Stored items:
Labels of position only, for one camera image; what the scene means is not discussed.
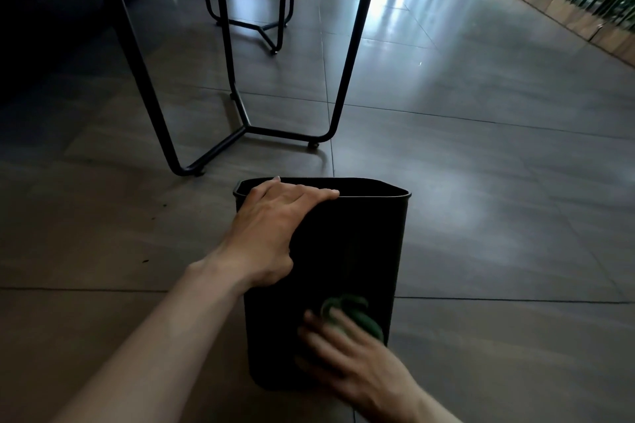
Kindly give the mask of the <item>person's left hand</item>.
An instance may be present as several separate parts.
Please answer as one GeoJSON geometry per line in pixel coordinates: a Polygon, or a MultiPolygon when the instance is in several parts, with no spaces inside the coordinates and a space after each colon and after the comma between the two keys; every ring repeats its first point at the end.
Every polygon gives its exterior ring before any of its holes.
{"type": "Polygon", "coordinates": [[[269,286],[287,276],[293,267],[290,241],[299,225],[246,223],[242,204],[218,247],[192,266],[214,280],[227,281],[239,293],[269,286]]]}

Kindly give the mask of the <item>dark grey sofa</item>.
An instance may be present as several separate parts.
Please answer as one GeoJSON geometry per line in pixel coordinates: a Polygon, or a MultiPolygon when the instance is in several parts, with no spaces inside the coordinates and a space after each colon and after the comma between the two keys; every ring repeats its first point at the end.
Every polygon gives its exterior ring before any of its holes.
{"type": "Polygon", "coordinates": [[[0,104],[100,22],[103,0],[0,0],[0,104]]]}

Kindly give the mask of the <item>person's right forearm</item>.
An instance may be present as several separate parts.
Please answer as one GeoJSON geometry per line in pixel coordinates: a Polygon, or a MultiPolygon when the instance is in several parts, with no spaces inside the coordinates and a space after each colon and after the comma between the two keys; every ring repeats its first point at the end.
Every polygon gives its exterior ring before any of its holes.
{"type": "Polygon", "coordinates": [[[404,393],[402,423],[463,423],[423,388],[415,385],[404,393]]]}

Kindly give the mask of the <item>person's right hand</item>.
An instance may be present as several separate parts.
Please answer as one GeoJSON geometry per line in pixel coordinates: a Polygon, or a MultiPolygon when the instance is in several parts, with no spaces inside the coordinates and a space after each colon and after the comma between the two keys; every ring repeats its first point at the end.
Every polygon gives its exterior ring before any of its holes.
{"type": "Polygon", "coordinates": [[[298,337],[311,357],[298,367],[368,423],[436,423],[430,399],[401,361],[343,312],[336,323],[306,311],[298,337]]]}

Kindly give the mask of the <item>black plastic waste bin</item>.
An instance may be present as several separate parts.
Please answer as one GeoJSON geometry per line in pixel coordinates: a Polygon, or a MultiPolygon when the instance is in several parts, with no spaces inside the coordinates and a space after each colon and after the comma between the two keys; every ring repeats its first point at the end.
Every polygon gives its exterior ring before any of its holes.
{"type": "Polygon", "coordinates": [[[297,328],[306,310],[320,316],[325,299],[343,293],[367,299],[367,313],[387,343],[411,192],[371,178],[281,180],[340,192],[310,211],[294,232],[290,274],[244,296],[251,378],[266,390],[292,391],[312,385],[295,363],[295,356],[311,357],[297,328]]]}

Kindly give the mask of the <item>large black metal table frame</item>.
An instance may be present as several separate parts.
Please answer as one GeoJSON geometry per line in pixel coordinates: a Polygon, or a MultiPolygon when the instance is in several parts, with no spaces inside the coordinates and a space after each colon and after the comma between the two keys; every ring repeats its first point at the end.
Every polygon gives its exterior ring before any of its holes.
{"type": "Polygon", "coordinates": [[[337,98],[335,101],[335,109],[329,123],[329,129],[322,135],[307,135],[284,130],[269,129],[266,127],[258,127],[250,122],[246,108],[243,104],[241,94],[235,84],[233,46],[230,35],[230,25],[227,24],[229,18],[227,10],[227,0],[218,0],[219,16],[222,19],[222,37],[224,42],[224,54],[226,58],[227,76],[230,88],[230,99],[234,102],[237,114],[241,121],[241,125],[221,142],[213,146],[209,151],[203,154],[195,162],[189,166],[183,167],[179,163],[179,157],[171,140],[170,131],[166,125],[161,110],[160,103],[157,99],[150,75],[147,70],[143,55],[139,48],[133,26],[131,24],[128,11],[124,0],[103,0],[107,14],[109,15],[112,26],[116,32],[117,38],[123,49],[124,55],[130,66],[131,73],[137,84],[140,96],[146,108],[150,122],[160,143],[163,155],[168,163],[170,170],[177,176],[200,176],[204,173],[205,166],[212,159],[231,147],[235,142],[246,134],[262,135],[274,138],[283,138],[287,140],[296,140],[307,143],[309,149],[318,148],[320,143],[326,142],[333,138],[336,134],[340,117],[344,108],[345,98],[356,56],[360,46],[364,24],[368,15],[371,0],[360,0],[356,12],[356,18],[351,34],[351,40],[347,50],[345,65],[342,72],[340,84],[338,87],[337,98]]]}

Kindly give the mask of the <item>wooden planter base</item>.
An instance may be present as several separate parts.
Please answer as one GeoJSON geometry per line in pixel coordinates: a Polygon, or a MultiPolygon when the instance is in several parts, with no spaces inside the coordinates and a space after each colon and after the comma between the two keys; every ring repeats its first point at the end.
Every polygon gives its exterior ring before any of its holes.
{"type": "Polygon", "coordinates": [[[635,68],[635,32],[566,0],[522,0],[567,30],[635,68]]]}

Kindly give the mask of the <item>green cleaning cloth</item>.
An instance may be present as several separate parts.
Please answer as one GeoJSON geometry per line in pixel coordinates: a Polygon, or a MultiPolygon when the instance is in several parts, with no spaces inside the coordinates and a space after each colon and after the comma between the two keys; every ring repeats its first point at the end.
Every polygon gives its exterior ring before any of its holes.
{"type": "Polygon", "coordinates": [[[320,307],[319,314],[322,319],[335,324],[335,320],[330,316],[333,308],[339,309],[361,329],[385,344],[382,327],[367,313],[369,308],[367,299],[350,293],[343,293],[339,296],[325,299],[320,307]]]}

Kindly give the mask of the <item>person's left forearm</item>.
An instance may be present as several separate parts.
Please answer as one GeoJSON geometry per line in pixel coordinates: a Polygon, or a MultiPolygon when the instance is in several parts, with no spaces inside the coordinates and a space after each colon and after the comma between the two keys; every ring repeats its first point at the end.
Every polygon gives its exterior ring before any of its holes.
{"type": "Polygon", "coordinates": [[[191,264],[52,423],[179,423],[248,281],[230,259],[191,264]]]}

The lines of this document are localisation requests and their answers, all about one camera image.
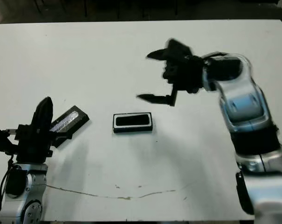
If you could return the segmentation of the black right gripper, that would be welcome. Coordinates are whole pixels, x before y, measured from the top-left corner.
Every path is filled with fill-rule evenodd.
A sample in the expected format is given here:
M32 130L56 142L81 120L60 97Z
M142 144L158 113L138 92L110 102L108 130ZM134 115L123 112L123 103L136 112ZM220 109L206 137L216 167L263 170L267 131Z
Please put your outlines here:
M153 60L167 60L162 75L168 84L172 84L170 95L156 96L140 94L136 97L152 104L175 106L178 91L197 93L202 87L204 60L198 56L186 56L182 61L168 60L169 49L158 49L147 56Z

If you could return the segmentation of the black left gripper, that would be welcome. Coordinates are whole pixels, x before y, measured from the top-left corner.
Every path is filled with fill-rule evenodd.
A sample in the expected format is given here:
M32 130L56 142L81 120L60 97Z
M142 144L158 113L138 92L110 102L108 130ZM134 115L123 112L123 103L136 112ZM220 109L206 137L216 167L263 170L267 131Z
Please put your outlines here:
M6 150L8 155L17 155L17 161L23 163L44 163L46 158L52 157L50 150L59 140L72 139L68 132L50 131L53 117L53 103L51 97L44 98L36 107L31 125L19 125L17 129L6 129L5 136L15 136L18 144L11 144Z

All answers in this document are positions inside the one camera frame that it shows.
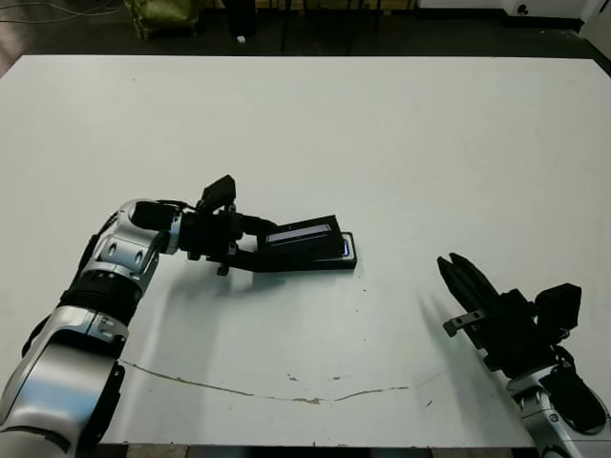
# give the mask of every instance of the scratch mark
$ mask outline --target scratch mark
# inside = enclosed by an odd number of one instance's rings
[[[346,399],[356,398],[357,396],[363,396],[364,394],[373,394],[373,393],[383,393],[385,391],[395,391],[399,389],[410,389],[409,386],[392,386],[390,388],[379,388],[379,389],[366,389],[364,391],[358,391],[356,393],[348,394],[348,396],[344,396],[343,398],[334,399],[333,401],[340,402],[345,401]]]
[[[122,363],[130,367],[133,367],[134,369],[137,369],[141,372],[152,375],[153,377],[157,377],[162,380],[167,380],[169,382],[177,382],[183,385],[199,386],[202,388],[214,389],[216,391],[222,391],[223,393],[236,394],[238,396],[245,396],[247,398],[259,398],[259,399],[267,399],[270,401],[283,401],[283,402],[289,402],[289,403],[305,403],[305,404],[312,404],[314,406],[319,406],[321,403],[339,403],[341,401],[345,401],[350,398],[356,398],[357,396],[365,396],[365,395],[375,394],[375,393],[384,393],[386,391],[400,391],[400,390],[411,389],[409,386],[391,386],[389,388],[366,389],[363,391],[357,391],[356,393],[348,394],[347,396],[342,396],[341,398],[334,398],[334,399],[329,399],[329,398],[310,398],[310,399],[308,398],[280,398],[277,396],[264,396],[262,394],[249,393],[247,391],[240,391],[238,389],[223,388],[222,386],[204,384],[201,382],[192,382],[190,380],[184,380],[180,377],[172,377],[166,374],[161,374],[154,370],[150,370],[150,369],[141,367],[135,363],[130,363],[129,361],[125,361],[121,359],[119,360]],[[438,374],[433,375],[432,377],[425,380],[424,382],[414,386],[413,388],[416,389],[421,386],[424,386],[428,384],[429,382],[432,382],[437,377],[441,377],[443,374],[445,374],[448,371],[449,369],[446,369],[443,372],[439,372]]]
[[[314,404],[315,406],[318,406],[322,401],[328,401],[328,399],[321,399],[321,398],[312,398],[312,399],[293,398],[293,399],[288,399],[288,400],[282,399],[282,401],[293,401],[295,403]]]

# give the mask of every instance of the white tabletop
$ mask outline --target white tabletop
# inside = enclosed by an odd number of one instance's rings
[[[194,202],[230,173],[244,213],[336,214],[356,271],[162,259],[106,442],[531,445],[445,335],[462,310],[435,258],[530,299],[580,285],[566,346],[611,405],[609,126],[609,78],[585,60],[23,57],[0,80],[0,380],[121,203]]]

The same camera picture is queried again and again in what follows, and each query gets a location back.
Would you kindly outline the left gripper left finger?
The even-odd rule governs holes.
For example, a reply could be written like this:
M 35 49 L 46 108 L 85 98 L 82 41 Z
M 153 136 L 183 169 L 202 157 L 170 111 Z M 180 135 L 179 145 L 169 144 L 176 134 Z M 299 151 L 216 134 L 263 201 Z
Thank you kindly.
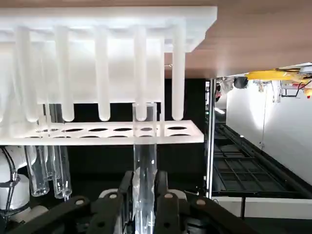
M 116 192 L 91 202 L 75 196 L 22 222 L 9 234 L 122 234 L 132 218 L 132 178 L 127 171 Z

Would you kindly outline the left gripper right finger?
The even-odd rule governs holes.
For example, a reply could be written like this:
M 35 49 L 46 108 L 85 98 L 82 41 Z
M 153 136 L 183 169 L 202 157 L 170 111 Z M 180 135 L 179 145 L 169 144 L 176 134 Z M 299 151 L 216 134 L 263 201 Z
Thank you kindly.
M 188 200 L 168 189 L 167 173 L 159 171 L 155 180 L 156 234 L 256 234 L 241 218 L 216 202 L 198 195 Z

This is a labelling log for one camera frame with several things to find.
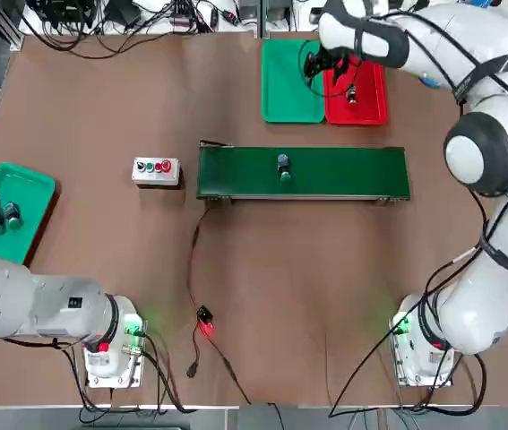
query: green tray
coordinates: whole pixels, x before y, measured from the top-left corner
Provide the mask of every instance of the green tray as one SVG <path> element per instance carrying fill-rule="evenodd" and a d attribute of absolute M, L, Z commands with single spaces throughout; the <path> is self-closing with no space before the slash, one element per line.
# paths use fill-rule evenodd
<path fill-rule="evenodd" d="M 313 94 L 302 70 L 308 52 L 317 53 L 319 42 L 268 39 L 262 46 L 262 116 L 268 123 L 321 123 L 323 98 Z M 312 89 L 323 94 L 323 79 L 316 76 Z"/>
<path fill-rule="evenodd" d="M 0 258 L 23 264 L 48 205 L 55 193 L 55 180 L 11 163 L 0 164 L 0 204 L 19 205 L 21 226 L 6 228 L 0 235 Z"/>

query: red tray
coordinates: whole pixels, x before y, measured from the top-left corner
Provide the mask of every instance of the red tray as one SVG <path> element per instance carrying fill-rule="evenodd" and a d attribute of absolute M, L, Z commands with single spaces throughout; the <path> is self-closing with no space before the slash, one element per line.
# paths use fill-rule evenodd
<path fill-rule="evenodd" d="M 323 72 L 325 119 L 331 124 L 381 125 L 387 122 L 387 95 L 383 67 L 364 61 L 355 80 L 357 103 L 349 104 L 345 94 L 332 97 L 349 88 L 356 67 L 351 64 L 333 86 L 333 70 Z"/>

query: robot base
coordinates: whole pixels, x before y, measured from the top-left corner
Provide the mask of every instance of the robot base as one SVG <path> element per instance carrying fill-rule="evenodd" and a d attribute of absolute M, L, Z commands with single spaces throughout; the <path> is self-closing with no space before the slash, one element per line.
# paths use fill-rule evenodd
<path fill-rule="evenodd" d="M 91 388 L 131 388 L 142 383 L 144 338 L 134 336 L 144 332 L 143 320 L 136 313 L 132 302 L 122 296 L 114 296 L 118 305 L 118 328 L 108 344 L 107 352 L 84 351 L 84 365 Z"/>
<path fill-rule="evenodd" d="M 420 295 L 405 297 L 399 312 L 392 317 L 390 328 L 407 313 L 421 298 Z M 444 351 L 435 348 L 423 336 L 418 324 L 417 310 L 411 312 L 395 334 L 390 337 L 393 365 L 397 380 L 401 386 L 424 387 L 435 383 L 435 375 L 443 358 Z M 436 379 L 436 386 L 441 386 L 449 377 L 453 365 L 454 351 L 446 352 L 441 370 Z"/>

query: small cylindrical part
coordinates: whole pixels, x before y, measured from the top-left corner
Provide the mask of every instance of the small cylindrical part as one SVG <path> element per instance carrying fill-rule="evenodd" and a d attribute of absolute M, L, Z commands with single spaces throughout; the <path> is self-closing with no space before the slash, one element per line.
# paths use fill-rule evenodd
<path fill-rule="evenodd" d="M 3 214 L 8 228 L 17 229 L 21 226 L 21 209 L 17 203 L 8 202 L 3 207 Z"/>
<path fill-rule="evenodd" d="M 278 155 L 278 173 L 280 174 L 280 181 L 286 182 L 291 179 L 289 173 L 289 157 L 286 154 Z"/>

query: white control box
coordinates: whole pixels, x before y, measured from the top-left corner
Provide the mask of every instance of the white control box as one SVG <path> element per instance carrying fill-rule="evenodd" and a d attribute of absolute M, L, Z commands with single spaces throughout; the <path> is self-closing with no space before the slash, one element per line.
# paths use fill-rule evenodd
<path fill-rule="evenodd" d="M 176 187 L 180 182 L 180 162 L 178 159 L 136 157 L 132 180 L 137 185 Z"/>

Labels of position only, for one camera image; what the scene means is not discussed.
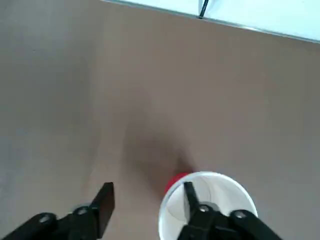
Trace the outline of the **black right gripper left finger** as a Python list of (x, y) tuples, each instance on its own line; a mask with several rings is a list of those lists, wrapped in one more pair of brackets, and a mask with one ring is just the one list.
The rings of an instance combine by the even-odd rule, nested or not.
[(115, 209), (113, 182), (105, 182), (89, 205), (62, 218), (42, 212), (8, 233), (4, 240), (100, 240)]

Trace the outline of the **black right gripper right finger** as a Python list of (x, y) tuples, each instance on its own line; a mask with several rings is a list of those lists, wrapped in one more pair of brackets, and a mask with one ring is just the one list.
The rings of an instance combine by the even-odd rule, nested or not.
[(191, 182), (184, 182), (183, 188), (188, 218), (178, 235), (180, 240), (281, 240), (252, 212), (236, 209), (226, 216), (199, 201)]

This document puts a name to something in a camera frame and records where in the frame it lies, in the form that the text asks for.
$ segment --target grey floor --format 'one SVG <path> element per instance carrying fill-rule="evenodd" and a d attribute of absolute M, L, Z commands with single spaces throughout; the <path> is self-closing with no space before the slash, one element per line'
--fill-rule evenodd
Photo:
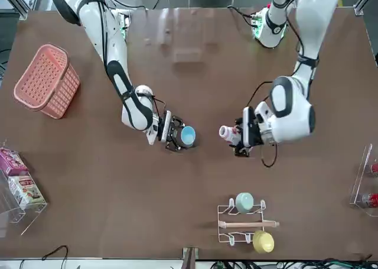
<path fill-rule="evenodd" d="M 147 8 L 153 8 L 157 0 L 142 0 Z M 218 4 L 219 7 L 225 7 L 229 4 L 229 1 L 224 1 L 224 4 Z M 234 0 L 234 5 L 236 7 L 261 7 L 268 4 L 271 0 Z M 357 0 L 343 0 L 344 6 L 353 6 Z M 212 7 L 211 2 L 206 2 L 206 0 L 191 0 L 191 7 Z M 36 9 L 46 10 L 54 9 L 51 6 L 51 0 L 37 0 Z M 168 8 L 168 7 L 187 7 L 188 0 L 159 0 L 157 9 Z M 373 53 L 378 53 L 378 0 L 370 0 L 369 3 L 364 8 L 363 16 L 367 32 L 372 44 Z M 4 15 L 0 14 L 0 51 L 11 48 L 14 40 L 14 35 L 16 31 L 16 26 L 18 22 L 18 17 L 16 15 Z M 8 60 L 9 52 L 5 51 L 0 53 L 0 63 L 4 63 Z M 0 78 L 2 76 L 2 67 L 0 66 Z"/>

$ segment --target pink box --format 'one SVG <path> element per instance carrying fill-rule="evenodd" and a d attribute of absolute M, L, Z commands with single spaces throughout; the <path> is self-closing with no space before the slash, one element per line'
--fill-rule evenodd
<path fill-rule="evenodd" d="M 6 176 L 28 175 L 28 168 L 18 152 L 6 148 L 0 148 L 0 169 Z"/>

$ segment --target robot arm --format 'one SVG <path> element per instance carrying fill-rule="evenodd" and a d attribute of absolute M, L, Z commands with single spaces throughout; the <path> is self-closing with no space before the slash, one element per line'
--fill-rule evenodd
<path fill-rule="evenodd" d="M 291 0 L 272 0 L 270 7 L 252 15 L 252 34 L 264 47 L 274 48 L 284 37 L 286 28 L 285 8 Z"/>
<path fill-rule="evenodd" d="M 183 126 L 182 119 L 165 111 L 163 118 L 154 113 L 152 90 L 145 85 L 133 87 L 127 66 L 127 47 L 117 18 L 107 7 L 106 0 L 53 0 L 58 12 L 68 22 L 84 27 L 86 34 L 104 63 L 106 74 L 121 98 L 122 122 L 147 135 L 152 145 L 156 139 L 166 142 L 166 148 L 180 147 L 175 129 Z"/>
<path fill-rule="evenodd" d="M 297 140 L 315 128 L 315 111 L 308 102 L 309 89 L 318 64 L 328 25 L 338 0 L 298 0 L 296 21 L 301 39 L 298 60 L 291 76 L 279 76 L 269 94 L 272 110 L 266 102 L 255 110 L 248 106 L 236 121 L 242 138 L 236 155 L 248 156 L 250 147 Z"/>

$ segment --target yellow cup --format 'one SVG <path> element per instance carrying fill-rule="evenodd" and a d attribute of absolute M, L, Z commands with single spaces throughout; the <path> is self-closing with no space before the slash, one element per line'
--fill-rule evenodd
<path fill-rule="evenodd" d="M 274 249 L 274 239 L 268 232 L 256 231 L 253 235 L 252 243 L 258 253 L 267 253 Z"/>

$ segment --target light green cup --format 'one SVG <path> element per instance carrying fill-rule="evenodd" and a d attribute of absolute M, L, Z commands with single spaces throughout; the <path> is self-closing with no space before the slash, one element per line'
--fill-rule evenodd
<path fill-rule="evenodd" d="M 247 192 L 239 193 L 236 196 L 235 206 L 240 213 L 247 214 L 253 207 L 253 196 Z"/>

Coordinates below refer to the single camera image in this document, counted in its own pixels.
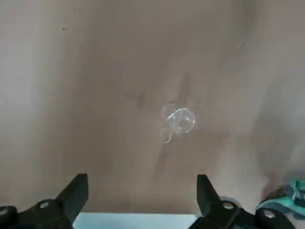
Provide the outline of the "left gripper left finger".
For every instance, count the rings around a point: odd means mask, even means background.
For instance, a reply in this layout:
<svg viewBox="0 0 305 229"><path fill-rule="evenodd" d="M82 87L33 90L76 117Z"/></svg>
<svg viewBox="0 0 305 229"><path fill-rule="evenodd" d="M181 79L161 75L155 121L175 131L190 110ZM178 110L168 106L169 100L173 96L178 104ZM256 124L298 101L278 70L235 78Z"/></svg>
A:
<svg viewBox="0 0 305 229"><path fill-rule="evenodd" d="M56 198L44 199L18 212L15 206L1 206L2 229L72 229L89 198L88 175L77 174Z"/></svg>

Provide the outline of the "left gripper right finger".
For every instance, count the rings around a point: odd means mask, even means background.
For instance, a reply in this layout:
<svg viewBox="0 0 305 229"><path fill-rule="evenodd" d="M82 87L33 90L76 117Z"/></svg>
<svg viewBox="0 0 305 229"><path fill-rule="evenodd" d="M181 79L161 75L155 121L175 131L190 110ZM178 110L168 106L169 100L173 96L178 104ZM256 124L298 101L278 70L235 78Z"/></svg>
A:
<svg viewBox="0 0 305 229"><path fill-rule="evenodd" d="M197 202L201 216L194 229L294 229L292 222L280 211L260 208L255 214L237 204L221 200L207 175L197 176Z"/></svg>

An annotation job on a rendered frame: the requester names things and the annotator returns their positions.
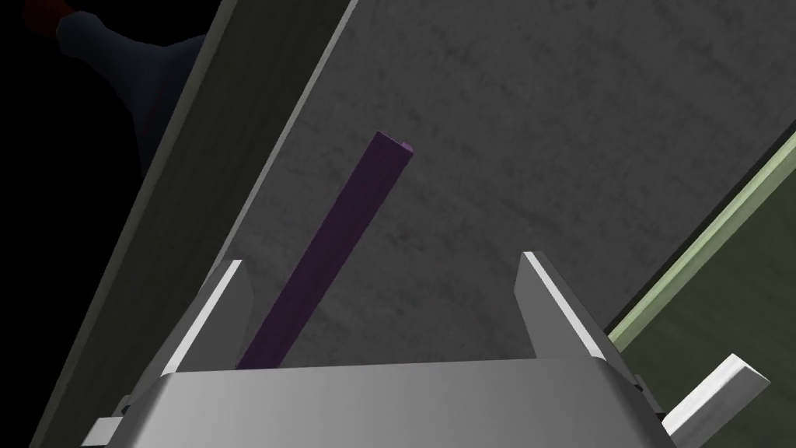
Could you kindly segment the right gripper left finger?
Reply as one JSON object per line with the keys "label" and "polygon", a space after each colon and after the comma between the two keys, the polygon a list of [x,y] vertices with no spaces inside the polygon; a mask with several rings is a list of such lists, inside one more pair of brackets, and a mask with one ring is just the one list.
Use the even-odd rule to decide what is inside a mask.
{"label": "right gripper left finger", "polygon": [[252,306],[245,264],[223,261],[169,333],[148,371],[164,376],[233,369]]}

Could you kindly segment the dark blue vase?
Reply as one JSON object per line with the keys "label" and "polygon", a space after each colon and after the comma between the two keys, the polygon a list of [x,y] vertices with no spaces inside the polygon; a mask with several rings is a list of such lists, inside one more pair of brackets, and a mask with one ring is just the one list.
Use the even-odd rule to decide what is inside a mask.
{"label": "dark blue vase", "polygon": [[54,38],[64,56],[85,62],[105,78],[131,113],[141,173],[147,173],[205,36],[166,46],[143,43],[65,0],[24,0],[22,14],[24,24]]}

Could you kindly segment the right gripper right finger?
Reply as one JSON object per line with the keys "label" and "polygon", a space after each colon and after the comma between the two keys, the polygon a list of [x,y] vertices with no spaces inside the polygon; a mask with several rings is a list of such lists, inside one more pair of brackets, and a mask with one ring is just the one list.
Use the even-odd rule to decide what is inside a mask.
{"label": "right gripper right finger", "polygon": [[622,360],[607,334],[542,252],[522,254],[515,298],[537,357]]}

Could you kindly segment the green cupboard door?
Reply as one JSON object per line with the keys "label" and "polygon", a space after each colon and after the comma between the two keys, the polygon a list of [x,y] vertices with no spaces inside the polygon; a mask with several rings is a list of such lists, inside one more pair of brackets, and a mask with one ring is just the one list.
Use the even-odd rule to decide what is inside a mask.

Task prompt: With "grey" as the string to find, copy every line of the records that holds it.

Your solution:
Kindly give the mask of the <item>dark grey sofa</item>.
$ segment --target grey floor --format 'one SVG <path> element per instance carrying fill-rule="evenodd" and a d attribute of absolute M, L, Z commands with single spaces throughout; the <path> is self-closing with no space before the slash, one element per line'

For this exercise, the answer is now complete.